# Work to be completed
Could you repeat word for word only the lines from the one containing "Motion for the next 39" to the last line of the data below?

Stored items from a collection
-- Opening Marker --
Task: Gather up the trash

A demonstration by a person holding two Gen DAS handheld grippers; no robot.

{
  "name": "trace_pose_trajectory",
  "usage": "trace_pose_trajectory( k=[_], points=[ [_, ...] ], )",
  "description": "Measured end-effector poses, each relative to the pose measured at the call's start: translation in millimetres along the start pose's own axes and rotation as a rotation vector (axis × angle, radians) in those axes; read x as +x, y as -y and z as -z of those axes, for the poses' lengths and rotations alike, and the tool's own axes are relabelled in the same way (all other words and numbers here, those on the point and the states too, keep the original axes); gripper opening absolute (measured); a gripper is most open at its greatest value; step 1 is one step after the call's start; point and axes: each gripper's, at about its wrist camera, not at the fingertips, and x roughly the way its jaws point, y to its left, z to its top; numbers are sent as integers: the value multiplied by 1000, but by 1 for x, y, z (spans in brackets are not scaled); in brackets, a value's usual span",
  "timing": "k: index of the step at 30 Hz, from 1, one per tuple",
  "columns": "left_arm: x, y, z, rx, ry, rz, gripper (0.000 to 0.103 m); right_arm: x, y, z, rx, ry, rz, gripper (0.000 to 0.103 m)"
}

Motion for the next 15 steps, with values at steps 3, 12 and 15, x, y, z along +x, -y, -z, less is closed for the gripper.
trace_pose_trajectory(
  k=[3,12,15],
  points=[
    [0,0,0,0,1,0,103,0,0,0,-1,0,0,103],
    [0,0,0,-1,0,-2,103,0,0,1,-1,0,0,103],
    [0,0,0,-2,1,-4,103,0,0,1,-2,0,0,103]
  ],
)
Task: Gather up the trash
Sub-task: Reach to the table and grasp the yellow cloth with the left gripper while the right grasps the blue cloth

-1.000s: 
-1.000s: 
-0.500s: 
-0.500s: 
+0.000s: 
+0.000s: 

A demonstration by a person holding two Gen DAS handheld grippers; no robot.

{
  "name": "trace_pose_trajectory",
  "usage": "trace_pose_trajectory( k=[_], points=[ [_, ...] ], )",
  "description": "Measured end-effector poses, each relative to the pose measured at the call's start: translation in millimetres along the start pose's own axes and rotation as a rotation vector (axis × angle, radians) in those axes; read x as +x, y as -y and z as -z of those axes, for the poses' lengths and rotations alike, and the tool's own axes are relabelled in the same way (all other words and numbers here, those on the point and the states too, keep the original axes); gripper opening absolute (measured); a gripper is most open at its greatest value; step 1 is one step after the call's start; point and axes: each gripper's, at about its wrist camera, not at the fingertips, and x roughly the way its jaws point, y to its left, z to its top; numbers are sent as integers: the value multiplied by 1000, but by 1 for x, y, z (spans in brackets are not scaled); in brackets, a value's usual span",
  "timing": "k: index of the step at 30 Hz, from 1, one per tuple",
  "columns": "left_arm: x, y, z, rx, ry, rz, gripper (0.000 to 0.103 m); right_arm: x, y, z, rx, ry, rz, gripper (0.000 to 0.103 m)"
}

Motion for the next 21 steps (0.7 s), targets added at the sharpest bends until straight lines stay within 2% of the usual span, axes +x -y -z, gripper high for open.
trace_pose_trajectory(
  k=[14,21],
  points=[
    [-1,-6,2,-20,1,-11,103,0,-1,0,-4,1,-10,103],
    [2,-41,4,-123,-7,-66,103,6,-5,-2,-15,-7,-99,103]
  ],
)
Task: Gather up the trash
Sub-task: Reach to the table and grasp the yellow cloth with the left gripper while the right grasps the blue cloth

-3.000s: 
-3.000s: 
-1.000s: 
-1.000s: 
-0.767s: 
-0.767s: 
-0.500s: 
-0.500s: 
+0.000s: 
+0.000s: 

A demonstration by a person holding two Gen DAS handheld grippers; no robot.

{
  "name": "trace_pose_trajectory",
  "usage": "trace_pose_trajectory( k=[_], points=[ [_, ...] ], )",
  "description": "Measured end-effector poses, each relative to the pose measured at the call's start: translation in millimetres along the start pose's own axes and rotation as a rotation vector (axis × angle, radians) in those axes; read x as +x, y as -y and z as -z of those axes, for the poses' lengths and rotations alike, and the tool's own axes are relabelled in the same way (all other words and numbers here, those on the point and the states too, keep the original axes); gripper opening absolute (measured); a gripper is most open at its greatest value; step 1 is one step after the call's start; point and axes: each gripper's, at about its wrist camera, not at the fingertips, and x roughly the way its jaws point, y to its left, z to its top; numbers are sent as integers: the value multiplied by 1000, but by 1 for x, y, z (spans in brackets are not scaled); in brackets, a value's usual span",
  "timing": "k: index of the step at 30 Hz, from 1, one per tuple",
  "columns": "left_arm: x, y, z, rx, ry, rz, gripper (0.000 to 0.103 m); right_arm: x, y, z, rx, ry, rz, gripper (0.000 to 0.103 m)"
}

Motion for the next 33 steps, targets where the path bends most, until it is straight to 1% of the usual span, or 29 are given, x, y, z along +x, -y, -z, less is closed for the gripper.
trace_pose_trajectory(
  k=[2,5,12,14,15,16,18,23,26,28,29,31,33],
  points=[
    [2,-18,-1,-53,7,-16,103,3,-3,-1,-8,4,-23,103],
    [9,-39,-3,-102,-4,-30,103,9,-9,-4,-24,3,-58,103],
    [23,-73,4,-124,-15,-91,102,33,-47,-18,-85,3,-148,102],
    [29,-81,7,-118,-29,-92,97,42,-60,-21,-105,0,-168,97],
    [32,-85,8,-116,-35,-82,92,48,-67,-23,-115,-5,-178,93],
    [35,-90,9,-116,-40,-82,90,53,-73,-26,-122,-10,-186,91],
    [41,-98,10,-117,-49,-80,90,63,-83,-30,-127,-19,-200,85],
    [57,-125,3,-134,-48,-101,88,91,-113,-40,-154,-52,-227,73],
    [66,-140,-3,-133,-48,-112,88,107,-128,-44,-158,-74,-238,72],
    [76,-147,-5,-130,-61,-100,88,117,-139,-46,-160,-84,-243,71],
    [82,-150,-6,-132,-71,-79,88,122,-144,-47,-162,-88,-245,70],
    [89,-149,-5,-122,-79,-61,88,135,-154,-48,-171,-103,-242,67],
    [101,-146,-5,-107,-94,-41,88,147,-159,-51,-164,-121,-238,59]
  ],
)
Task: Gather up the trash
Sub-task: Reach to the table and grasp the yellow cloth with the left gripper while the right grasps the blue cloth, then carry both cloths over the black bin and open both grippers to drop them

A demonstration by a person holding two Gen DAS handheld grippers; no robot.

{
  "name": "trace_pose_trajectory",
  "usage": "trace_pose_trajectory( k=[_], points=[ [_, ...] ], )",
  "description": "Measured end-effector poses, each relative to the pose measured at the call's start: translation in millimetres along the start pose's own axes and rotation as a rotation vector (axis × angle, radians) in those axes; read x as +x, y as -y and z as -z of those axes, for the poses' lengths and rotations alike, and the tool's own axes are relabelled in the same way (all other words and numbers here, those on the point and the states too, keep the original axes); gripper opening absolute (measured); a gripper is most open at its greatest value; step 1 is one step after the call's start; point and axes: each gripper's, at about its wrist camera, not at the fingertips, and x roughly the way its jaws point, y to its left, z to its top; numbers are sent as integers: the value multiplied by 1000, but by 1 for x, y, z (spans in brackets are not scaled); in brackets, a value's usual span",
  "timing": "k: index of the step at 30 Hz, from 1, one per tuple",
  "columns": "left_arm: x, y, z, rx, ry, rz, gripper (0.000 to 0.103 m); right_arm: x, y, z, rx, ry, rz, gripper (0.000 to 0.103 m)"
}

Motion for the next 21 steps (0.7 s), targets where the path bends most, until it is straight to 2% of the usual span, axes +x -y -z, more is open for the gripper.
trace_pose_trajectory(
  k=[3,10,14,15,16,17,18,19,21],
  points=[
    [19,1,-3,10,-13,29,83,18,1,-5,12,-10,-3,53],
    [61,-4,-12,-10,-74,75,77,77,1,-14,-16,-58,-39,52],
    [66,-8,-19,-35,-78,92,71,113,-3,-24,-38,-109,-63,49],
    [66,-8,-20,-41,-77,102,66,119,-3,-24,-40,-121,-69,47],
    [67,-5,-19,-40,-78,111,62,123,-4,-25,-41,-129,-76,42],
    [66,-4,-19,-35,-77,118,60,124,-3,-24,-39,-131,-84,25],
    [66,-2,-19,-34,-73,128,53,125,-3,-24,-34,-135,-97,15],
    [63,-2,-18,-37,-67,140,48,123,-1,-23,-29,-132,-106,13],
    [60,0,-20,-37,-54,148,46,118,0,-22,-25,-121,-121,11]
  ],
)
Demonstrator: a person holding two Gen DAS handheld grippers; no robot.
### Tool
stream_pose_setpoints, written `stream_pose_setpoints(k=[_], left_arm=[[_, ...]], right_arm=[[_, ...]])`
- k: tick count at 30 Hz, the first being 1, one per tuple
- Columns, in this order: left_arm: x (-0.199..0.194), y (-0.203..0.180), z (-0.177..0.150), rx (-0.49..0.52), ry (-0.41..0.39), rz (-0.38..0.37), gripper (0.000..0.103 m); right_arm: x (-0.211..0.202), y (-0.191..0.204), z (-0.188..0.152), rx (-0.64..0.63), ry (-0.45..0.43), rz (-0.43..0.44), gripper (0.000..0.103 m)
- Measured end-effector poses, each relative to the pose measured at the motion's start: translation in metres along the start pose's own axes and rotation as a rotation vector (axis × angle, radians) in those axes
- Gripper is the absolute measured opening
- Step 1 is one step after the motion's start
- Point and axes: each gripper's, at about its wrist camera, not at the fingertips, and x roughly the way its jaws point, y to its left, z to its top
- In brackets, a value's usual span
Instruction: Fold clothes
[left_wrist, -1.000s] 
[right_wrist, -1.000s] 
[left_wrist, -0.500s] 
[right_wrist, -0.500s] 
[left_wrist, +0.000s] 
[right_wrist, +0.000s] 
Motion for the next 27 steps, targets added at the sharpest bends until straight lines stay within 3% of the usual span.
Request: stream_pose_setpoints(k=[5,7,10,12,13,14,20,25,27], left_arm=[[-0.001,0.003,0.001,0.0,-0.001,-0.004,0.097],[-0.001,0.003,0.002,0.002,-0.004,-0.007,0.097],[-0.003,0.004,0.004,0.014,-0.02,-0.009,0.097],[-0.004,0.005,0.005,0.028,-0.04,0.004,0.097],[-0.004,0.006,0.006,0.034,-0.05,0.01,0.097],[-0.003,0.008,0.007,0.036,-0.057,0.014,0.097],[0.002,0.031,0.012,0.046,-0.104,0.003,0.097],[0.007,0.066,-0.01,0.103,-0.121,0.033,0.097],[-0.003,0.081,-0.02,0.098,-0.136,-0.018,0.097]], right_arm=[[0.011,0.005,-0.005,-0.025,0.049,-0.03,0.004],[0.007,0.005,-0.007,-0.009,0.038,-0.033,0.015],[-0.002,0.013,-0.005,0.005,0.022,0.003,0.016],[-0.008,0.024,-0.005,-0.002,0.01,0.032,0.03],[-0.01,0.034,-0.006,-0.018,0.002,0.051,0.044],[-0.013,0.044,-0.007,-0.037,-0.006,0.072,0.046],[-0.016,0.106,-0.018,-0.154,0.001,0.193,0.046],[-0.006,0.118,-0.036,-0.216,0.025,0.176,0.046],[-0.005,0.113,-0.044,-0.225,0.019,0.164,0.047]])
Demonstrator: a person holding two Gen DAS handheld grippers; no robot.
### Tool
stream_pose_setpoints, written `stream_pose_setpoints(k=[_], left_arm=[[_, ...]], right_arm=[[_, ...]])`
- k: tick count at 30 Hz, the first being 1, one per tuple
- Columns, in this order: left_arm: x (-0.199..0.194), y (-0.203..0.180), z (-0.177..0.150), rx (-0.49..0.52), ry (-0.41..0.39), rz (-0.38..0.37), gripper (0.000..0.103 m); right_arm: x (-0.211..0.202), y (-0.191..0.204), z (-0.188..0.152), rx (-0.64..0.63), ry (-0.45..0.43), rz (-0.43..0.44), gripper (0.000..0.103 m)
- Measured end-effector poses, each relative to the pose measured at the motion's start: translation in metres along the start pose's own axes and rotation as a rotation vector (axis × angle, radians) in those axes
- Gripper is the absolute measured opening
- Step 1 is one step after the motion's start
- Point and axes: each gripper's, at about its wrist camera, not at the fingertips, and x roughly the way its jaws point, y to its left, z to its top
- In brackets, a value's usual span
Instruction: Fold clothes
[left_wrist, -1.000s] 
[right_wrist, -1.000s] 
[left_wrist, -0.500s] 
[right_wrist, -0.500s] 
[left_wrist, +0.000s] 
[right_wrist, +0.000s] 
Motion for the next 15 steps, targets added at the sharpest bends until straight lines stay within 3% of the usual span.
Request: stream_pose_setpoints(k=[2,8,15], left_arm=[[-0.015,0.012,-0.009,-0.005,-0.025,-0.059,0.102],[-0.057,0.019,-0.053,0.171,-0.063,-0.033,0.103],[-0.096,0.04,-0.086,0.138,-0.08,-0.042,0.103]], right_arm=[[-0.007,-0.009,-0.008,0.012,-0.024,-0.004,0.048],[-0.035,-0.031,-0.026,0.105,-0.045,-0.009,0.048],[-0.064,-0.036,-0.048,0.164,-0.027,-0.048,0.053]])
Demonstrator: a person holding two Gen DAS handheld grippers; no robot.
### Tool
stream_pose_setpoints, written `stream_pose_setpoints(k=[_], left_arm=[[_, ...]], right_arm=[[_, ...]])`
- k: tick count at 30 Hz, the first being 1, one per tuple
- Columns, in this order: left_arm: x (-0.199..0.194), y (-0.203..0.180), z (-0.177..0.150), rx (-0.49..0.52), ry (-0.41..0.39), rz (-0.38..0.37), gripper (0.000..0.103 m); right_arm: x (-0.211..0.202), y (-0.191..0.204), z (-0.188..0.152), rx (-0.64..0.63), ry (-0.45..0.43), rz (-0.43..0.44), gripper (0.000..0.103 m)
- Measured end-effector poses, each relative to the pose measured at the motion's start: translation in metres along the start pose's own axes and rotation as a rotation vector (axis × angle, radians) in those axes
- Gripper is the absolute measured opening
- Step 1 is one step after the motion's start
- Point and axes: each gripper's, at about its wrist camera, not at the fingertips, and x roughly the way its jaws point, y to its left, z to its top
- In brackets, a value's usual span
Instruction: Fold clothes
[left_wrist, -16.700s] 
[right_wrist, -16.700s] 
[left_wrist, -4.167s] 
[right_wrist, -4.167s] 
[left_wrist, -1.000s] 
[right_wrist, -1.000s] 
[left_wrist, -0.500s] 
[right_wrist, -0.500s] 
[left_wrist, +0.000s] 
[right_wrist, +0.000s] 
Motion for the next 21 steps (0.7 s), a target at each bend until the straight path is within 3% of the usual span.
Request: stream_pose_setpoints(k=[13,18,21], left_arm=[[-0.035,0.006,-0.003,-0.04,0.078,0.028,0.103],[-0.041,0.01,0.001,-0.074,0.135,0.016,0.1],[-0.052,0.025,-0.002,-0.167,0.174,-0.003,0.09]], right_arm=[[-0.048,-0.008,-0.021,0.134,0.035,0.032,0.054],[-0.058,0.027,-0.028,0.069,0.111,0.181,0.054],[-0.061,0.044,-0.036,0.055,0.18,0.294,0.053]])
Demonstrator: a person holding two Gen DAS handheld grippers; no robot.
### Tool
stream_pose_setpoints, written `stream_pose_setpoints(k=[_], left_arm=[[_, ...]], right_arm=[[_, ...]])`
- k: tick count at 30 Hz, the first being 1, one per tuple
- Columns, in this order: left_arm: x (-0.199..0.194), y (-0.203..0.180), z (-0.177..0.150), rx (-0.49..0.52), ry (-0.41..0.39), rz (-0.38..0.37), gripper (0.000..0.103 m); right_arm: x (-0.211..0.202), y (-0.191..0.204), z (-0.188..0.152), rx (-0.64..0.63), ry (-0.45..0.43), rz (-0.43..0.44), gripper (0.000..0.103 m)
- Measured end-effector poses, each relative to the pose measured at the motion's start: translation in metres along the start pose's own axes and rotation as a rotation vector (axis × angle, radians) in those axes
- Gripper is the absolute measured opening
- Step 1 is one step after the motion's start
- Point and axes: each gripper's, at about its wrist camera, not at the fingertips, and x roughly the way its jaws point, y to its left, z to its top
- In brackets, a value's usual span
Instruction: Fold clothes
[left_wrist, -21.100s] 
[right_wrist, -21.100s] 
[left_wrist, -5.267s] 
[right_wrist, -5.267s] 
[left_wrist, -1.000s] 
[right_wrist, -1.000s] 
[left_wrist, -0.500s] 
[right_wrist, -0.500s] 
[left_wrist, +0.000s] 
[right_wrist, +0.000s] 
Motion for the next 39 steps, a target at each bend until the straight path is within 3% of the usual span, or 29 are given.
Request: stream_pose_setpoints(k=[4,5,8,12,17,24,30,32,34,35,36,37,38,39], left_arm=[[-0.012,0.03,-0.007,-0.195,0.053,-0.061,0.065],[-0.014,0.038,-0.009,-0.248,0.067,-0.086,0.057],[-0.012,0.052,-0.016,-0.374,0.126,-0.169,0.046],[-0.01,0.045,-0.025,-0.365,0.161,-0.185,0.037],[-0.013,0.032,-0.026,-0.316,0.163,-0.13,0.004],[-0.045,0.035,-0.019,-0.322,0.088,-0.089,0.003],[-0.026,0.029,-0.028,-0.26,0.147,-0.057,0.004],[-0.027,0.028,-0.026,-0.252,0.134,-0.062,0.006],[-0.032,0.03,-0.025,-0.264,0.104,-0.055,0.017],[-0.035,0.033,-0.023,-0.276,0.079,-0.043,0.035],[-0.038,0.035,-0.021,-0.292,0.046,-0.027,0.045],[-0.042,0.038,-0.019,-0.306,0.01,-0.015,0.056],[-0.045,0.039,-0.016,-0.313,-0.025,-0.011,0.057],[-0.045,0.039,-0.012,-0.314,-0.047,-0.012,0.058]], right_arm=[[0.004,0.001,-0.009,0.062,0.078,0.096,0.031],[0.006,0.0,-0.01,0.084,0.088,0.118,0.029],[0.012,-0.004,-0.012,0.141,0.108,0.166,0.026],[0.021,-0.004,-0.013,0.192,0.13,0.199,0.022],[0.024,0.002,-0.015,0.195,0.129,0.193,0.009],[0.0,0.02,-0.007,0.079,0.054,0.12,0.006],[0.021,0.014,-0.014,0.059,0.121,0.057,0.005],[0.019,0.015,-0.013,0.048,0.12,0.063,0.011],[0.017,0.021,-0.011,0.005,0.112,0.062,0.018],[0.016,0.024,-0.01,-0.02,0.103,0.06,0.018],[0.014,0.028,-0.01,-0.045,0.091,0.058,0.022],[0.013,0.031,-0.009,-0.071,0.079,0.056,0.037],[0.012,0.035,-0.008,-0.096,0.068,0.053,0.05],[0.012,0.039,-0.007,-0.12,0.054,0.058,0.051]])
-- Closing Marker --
# Solved problem
Motion for the next 39 steps, a target at each bend until the straight path is within 3% of the usual span, or 29 are given.
Request: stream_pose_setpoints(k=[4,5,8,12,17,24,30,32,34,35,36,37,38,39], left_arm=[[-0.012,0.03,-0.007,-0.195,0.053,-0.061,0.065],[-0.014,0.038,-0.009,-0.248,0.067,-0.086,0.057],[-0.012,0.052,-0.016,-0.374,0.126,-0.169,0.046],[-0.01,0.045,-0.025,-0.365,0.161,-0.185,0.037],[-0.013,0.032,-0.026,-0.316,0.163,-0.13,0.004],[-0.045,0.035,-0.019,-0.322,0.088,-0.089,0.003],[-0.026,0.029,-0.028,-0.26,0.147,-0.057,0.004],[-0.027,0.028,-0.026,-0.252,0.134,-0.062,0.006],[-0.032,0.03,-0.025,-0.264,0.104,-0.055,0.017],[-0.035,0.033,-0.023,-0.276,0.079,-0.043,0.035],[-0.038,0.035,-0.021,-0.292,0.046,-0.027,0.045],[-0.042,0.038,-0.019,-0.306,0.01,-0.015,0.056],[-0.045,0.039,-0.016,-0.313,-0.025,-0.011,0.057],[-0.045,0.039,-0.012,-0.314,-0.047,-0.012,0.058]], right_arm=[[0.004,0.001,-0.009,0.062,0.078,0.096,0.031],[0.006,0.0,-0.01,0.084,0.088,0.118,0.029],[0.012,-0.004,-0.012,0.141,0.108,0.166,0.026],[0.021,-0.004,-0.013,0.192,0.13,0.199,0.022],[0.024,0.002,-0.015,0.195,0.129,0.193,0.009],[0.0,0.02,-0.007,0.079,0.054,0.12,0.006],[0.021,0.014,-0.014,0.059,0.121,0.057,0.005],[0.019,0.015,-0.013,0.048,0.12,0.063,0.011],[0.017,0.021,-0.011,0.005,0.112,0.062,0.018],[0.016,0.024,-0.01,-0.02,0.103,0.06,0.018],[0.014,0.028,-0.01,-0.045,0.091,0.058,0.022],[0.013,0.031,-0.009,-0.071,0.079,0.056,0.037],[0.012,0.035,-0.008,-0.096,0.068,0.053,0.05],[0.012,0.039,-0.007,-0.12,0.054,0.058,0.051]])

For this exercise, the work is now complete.